Momento: a duas vozes (parte XV)


ELE

Deixámos-nos dormir os três. Quando acordei já o sol entrava pelas frinchas da persiana. Espreguicei-me, doía-me o corpo, tinha passado a noite toda virado para o mesmo lado para não incomodar Marylin nem a menina. Olhei para elas com carinho, as duas ali sossegadinhas. Levantei-me sem fazer barulho, como era sábado elas mereciam descansar. Fui até á sala, abri as janelas para a luz do sol me brindar. Olhei para o movimento dos carros na rua. A azáfama habitual já estava a tomar conta do dia. Fui para a cozinha, fazer o pequeno almoço para as minhas princesas. Um miminho depois de um dia esgotante iria saber muito bem. Tínhamos que aproveitar o dia lindo que estava. Uma ideia ocorreu-me podíamos ir ao Jardim Zoológico de certeza que Sofia ia adorar, Marylin e eu estávamos a precisar de passear um bocado ao ar livre para esquecer o stress do trabalho. Por pensar em trabalho teria que ainda acabar os relatórios mensais para enviar ao chefe, a parte mais chata, tratar das burocracias, definitivamente burocracias não era mesmo comigo. O telefone tocou corri para atender para não as acordar.
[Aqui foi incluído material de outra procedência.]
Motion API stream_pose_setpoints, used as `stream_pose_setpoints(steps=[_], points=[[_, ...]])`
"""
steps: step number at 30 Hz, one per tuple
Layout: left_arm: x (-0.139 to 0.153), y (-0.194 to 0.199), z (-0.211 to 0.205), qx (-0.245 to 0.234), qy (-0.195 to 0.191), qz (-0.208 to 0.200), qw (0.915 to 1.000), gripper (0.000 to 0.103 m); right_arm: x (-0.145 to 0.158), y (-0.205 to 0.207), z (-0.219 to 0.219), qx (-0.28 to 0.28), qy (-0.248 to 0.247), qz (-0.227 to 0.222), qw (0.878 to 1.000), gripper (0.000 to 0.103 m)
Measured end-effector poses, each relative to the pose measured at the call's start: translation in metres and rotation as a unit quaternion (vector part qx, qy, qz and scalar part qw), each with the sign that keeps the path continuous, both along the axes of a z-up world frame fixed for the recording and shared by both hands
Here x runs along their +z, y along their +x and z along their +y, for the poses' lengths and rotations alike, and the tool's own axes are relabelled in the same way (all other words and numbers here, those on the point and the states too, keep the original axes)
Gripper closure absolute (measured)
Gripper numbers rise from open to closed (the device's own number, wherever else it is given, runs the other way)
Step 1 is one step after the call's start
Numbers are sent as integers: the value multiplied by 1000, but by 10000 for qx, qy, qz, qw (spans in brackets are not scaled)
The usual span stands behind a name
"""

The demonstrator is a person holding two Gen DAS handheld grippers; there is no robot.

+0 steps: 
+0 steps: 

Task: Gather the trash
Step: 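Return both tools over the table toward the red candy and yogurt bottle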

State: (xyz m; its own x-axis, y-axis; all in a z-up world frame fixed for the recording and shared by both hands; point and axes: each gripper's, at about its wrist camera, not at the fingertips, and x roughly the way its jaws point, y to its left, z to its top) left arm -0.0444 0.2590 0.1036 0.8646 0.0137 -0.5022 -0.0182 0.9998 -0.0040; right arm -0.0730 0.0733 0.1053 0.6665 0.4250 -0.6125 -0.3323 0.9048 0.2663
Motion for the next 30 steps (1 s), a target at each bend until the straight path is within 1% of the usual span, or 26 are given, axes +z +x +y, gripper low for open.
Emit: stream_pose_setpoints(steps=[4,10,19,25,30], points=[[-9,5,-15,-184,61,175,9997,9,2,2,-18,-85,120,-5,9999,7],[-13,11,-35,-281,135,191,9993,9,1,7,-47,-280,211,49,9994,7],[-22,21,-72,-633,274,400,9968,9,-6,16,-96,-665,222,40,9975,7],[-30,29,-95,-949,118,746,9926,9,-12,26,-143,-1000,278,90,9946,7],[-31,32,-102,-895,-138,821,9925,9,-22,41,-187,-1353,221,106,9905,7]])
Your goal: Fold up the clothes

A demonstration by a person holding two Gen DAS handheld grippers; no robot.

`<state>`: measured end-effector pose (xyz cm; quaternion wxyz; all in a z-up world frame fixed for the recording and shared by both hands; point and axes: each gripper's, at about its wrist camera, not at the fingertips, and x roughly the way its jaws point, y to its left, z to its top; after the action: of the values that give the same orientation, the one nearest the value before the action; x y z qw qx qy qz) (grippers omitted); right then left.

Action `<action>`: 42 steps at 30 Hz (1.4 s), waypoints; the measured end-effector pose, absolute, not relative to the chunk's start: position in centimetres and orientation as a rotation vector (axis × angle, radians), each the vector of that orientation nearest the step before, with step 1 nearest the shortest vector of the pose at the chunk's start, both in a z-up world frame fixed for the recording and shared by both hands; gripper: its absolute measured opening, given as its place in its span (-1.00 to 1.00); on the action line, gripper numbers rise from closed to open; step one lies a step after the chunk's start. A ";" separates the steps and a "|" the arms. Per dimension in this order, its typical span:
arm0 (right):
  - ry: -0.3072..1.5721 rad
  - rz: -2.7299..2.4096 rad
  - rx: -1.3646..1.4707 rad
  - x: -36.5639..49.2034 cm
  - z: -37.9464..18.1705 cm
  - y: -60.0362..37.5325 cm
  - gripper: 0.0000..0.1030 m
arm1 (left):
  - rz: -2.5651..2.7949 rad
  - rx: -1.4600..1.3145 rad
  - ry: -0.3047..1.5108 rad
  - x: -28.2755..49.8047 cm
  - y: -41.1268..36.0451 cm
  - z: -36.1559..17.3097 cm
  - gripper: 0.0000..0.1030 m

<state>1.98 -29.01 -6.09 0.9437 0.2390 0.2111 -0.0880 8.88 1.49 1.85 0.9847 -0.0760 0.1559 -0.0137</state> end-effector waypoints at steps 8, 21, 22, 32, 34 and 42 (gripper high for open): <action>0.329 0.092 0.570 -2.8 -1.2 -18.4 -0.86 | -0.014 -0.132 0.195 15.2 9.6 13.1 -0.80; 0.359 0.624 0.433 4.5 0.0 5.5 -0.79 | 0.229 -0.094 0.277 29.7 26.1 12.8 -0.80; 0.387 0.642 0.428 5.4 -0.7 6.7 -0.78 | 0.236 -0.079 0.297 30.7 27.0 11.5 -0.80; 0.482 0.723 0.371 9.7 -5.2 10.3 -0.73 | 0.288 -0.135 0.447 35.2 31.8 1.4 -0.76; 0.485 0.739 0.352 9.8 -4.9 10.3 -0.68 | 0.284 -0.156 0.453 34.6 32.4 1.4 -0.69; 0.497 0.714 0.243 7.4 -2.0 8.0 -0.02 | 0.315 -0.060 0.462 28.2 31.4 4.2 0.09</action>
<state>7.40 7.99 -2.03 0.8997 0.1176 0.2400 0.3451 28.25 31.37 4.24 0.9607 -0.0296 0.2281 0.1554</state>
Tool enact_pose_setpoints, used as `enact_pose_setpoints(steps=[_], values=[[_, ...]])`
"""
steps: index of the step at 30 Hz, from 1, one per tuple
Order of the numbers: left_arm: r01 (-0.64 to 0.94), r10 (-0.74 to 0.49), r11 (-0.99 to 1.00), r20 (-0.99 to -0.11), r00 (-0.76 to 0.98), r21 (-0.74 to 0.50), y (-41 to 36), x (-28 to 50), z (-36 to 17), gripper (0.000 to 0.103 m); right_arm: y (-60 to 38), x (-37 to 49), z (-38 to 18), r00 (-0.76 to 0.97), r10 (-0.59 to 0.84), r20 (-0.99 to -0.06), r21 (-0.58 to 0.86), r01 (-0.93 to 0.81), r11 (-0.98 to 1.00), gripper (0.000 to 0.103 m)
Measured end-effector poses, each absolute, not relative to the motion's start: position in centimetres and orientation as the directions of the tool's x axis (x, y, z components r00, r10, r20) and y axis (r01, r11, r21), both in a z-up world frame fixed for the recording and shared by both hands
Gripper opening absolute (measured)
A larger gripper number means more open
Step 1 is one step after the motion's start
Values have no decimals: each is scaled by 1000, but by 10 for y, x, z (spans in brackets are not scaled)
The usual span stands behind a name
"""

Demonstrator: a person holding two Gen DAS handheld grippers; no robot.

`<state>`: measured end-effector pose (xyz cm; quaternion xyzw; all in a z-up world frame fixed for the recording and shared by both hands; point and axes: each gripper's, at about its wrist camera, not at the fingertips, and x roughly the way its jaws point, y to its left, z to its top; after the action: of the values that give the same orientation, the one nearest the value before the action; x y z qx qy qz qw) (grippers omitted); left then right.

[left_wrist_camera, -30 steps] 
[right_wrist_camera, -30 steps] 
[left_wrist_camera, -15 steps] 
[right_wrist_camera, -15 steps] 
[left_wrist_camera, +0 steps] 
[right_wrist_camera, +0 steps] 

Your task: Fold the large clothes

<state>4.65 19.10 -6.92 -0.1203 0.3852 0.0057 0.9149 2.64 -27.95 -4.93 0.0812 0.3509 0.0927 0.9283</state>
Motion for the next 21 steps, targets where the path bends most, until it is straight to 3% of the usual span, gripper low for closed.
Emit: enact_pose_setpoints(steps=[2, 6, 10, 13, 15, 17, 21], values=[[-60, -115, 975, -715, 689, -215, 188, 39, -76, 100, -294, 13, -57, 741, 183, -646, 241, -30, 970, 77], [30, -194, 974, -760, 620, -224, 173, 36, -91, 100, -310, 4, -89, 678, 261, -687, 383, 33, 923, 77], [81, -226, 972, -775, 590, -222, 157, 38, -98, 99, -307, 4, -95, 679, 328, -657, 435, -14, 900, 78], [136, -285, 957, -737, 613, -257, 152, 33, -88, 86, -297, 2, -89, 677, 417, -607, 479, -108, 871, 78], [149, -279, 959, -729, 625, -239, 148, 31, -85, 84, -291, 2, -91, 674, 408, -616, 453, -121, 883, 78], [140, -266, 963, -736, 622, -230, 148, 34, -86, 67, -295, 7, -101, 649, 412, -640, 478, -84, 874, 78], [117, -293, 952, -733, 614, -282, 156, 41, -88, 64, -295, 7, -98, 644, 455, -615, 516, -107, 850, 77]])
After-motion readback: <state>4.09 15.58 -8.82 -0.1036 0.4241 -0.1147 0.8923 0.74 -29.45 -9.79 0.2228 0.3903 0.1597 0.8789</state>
- Sim? -atendi - como era o telefone da casa de Marylinn ainda não estava muito habituado como havia de atender.

- Bom dia a Marylinn está? - uma voz de homem do outro lado

- Está a dormir. Quem está ao telefone? - perguntei. Do outro lado seguiu-se um silêncio apenas quebrado pelo barulho característico da linha.

- É o Miguel, o chefe dela. Não pode acordá-la?

- Eu preferia não a acordar, deitou-se tarde e hoje como é sábado precisa de dormir mais um pouco. Mas se quiser pode deixar recado que eu mal ela acorde dou.

Continuou o silêncio. Já estava a ficar irritado. Sabia muito bem que este Miguel era arrogante pois já tinha tido o prazer de o conhecer. E não tinha sido uma experiência nada aliciante. Miguel era frio, arrogante, parecia ter em relação a Marylin uma relação de possessão que eu não gostava nada de ver. Se estava com ciúmes? Sim estava.

- Olha diz-lhe que preciso de falar com urgência. Ela vai ter que seguir para Londres já segunda feira pois a situação que falamos ontem ficou mais urgente. Preciso mesmo dela, vou tratar dos bilhetes.

- Londres? - perguntei estupefacto. Sabia que eles tinham negócios fora do país mas ela nunca me tinha dito que iria surgir a necessidade de ter que se ausentar do país. - A semana toda? - perguntei

- Não ela vai já de carácter definitivo. O mais tardar seis meses. Bem ela que me ligue então, não te esqueças que é urgente.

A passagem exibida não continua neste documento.